Worse still is that automakers are supposed to continue growing their battery powered fleets throughout the coming decade while other industries continue expanding their own battery production. Even the most conservative estimates have car companies requesting over 350,000 tons by 2030. But those are the old estimates. Bloomberg New Energy Finance (BNEF) recently revised its estimates, stating that Cobalt shortages are likely to appear earlier than previously forecast.
“The long lead time to bring on new mines and the concentration of cobalt reserves in the Democratic Republic of the Congo mean there is a real possibility of supply shocks in the early 2020s,” BNEF claimed.
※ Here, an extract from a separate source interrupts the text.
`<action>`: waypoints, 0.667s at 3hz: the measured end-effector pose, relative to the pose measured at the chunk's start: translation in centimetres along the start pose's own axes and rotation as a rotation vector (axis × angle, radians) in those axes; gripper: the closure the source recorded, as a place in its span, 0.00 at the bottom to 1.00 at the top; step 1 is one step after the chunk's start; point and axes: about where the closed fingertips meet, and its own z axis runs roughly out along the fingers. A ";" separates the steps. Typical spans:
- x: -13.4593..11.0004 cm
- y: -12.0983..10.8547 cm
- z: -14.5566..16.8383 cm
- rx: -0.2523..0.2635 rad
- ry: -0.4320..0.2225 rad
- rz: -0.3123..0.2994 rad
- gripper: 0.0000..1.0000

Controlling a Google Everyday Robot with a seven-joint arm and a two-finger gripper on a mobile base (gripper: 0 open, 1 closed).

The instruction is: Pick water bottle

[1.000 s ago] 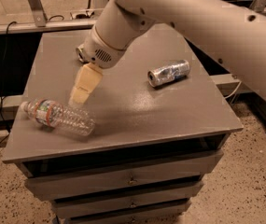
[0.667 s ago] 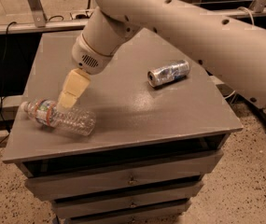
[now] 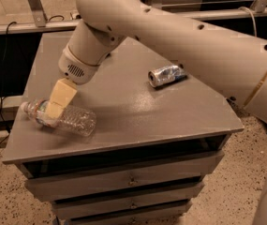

With most mines already operating near capacity and a global shortage looming, cobalt prices have skyrocketed over the last few years. In some markets prices are currently at almost 300 percent of what they were in the start of 2016. “If capacity does not grow as planned, cobalt prices could continue to spike and there could be a major cobalt shortage,” said the analysts. “This would have serious implications on the electric vehicle market.”
Without new operations commencing by 2020 at a significant volume, shortages could begin by 2022. But that doesn’t address the ever-present political instability in the Congo or the widespread, and complicated, child labor issues associated with mining in the region. In 2016, Amnesty International charged itself with bringing companies to task that might use batteries with materials sourced from the DRC — including automakers. But the problem with that is, if they aren’t getting cobalt from the Congo, then they are probably won’t have any to put into their cars.
One possibly way to circumvent the issues is to produce batteries that use less cobalt. Chinese manufacturers, like BYD, intend to implement high-nickel/low-cobalt cells this year. The nickel-manganese-cobalt ratio not only lessens the need for cobalt, it also extends the lifespan of the battery — highly important for automotive applications. Likewise, recycling efforts could also reduce the need for mining raw materials. Unfortunately, even the new battery tech requires the use of cobalt and recycling is somewhat inefficient (and produces pollutants as a byproduct).
Many battery manufacturers are already doing everything they can to procure materials as a possible shortage approaches. Last month, LG Chem announced it has agreed to set up two new joint ventures with China’s Zhejiang Huayou Cobalt to secure metals as automakers get hungrier for batteries. But all the big players are making moves.
The good news is that, with cobalt prices so incredibly high, investment in additional mines seem extremely likely. Data on the shortage is also speculative, despite being based on sound projections. Automakers could change their minds and pull back on EVs to avoid being confronted with a shortage. However, if electrification happens at the rates they predict, there will be no way to avoid it.